**Exercise:**
Only the lines below from the one containing "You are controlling" to the one containing "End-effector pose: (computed" should be repeated, both included and unchanged.
Source material below:
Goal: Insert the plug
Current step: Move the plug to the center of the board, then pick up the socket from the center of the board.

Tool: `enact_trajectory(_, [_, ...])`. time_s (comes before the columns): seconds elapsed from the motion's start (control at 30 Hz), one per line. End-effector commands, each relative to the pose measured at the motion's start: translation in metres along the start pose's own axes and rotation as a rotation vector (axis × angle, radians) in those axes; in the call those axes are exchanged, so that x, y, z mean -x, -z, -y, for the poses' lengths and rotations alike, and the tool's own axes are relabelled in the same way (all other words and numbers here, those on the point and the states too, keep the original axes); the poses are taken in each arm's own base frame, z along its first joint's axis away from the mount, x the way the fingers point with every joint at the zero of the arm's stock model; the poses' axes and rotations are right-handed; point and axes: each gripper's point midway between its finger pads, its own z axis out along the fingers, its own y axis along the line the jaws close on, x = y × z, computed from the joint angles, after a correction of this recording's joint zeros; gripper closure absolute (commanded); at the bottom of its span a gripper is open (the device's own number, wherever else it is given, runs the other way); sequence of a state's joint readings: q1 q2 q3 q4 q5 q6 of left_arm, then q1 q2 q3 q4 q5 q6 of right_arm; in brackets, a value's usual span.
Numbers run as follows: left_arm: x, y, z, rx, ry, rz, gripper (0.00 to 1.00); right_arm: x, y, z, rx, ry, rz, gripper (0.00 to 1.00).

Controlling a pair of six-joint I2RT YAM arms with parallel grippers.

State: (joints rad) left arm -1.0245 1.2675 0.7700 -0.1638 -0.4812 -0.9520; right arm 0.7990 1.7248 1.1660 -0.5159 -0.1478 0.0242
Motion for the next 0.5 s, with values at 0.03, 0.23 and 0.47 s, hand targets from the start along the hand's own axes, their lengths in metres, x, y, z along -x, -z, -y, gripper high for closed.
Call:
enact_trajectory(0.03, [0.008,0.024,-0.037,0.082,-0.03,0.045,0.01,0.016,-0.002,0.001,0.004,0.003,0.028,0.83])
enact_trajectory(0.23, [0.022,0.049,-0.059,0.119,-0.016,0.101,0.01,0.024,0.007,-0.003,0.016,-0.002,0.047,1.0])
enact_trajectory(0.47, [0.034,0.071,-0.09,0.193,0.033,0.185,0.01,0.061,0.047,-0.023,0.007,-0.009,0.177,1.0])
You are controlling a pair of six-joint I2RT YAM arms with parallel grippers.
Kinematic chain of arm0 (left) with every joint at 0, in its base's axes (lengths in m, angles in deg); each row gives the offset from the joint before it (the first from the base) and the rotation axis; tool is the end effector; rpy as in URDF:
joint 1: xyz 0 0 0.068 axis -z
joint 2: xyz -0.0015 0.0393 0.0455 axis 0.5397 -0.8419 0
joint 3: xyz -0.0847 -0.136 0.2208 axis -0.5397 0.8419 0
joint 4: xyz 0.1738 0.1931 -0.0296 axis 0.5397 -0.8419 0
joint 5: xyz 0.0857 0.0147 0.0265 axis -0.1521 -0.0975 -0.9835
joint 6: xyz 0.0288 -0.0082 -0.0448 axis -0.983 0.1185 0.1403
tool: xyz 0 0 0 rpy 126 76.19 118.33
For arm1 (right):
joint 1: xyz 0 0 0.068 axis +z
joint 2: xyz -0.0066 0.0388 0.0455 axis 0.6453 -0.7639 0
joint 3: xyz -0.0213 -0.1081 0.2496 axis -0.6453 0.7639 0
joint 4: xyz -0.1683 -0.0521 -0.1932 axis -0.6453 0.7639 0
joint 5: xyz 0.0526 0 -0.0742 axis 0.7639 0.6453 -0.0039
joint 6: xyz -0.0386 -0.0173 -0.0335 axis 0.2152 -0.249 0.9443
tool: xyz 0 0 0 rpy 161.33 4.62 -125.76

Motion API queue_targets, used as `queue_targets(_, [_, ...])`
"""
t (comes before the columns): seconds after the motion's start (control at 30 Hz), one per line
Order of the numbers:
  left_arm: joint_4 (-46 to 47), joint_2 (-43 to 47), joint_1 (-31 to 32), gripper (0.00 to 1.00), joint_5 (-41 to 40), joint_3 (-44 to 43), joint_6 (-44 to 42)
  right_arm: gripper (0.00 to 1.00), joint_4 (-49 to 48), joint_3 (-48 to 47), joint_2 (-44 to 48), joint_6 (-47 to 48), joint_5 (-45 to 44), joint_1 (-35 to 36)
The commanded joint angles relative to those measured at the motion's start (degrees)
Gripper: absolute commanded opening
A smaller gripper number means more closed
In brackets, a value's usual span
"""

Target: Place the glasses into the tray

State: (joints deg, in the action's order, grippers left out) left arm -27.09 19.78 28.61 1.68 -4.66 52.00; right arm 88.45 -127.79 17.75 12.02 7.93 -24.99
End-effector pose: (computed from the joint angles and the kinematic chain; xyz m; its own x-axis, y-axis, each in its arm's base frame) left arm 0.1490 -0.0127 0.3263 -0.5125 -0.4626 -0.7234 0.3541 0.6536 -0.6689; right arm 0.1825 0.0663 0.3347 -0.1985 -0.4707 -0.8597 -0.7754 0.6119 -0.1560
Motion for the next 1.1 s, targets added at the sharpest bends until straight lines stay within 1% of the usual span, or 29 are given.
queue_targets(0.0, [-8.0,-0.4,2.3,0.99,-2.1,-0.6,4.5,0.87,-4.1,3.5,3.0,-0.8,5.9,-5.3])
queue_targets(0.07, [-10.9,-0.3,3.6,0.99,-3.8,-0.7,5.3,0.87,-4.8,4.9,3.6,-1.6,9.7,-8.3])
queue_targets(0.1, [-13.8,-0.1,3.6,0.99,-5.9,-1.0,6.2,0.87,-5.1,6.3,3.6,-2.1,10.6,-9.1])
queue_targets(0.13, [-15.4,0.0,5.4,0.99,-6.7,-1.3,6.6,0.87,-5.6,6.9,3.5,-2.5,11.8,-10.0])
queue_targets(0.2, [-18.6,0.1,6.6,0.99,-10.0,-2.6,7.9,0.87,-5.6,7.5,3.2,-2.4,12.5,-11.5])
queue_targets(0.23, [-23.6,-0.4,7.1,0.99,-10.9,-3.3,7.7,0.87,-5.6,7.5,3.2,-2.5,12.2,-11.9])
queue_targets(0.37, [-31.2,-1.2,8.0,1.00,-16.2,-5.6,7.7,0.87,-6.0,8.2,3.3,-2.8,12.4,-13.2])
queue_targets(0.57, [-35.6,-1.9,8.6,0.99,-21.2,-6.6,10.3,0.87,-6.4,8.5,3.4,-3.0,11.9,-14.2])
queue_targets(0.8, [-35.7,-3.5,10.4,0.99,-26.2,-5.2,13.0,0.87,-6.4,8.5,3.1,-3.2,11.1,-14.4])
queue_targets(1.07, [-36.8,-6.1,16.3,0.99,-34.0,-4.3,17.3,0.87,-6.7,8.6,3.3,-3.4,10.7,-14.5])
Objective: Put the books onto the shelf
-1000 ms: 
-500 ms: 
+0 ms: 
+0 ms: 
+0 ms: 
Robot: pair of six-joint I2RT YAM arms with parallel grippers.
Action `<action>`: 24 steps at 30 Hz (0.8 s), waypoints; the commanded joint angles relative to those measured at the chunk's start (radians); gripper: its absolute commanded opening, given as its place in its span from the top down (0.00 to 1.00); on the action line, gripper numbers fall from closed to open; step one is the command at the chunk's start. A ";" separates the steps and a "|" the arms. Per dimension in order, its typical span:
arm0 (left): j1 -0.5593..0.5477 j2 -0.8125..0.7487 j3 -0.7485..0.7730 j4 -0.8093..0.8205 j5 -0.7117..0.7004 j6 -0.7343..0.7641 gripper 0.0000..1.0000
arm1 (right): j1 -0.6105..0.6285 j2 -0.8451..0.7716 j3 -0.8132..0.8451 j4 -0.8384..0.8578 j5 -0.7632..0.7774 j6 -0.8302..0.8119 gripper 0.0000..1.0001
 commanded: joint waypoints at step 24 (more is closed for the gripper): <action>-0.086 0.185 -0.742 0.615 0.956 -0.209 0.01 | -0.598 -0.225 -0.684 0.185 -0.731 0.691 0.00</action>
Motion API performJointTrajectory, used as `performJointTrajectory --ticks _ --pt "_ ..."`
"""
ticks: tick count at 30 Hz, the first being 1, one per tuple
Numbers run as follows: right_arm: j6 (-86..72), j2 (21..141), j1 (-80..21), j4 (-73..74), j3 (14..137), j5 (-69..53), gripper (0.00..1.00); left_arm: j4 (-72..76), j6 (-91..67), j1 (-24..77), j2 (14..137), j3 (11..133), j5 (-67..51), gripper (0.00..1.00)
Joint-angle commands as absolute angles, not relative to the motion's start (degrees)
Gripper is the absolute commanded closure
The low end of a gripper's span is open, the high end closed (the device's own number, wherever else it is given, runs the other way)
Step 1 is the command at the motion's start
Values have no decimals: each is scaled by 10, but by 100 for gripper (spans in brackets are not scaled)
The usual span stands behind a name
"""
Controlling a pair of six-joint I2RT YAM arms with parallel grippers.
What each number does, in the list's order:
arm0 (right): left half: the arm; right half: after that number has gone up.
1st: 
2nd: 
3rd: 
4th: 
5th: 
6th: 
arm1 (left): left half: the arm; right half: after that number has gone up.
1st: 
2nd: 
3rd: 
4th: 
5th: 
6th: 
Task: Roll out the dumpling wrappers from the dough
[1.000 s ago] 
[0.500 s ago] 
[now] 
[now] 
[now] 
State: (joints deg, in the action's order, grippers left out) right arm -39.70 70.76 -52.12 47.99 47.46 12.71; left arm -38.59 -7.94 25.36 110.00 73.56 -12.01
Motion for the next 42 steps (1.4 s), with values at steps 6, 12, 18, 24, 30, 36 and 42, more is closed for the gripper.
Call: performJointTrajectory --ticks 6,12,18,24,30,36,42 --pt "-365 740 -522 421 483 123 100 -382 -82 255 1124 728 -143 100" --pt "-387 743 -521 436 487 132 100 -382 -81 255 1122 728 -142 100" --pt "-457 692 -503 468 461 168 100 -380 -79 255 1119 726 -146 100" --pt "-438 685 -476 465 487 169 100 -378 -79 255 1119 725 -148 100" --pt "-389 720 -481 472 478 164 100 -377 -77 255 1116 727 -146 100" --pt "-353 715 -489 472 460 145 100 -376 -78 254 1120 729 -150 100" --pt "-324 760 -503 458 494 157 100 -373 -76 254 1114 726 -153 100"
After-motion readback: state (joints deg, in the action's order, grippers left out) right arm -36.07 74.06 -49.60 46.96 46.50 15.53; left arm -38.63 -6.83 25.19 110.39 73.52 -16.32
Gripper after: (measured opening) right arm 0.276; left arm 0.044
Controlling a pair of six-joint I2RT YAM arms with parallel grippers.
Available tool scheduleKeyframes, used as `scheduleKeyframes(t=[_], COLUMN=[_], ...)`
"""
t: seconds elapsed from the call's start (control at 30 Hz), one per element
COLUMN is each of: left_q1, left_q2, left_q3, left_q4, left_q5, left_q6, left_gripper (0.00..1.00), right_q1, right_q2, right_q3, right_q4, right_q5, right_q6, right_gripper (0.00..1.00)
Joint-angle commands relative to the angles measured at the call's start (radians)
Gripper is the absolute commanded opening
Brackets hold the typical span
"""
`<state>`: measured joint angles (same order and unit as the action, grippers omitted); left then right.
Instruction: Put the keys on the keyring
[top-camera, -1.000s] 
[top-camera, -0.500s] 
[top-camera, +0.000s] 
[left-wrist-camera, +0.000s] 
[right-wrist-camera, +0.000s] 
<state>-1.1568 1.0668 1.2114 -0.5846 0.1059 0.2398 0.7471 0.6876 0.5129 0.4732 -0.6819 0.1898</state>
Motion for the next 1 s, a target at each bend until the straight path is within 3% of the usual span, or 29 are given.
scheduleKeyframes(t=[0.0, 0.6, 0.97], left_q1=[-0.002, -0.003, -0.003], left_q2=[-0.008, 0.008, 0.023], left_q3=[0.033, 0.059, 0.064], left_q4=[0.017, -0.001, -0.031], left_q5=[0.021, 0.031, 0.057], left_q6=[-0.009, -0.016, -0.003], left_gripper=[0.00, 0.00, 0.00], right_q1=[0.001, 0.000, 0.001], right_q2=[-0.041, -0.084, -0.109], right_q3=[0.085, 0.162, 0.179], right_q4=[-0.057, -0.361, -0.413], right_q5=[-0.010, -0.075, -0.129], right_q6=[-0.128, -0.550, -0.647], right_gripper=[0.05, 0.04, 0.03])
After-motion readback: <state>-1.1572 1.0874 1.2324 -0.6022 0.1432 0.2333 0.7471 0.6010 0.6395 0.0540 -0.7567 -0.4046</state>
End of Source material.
**Exercise solution:**
You are controlling a pair of six-joint I2RT YAM arms with parallel grippers.
Kinematic chain of arm0 (left) with every joint at 0, in its base's axes (lengths in m, angles in deg); each row gives the offset from the joint before it (the first from the base) and the rotation axis; tool is the end effector; rpy as in URDF:
joint 1: xyz 0 0 0.068 axis -z
joint 2: xyz -0.0015 0.0393 0.0455 axis 0.5397 -0.8419 0
joint 3: xyz -0.0847 -0.136 0.2208 axis -0.5397 0.8419 0
joint 4: xyz 0.1738 0.1931 -0.0296 axis 0.5397 -0.8419 0
joint 5: xyz 0.0857 0.0147 0.0265 axis -0.1521 -0.0975 -0.9835
joint 6: xyz 0.0288 -0.0082 -0.0448 axis -0.983 0.1185 0.1403
tool: xyz 0 0 0 rpy 126 76.19 118.33
For arm1 (right):
joint 1: xyz 0 0 0.068 axis +z
joint 2: xyz -0.0066 0.0388 0.0455 axis 0.6453 -0.7639 0
joint 3: xyz -0.0213 -0.1081 0.2496 axis -0.6453 0.7639 0
joint 4: xyz -0.1683 -0.0521 -0.1932 axis -0.6453 0.7639 0
joint 5: xyz 0.0526 0 -0.0742 axis 0.7639 0.6453 -0.0039
joint 6: xyz -0.0386 -0.0173 -0.0335 axis 0.2152 -0.249 0.9443
tool: xyz 0 0 0 rpy 161.33 4.62 -125.76

Motion API queue_targets, used as `queue_targets(_, [_, ...])`
"""
t (comes before the columns): seconds after the motion's start (control at 30 Hz), one per line
Order of the numbers:
  left_arm: joint_4 (-46 to 47), joint_2 (-43 to 47), joint_1 (-31 to 32), gripper (0.00 to 1.00), joint_5 (-41 to 40), joint_3 (-44 to 43), joint_6 (-44 to 42)
  right_arm: gripper (0.00 to 1.00), joint_4 (-49 to 48), joint_3 (-48 to 47), joint_2 (-44 to 48), joint_6 (-47 to 48), joint_5 (-45 to 44), joint_1 (-35 to 36)
The commanded joint angles relative to those measured at the motion's start (degrees)
Gripper: absolute commanded opening
A smaller gripper number means more closed
In brackets, a value's usual span
"""

Target: Place the glasses into the tray

State: (joints deg, in the action's order, grippers left out) left arm -27.09 19.78 28.61 1.68 -4.66 52.00; right arm 88.45 -127.79 17.75 12.02 7.93 -24.99
End-effector pose: (computed from the joint angles and the kinematic chain; xyz m; its own x-axis, y-axis, each in its arm's base frame) left arm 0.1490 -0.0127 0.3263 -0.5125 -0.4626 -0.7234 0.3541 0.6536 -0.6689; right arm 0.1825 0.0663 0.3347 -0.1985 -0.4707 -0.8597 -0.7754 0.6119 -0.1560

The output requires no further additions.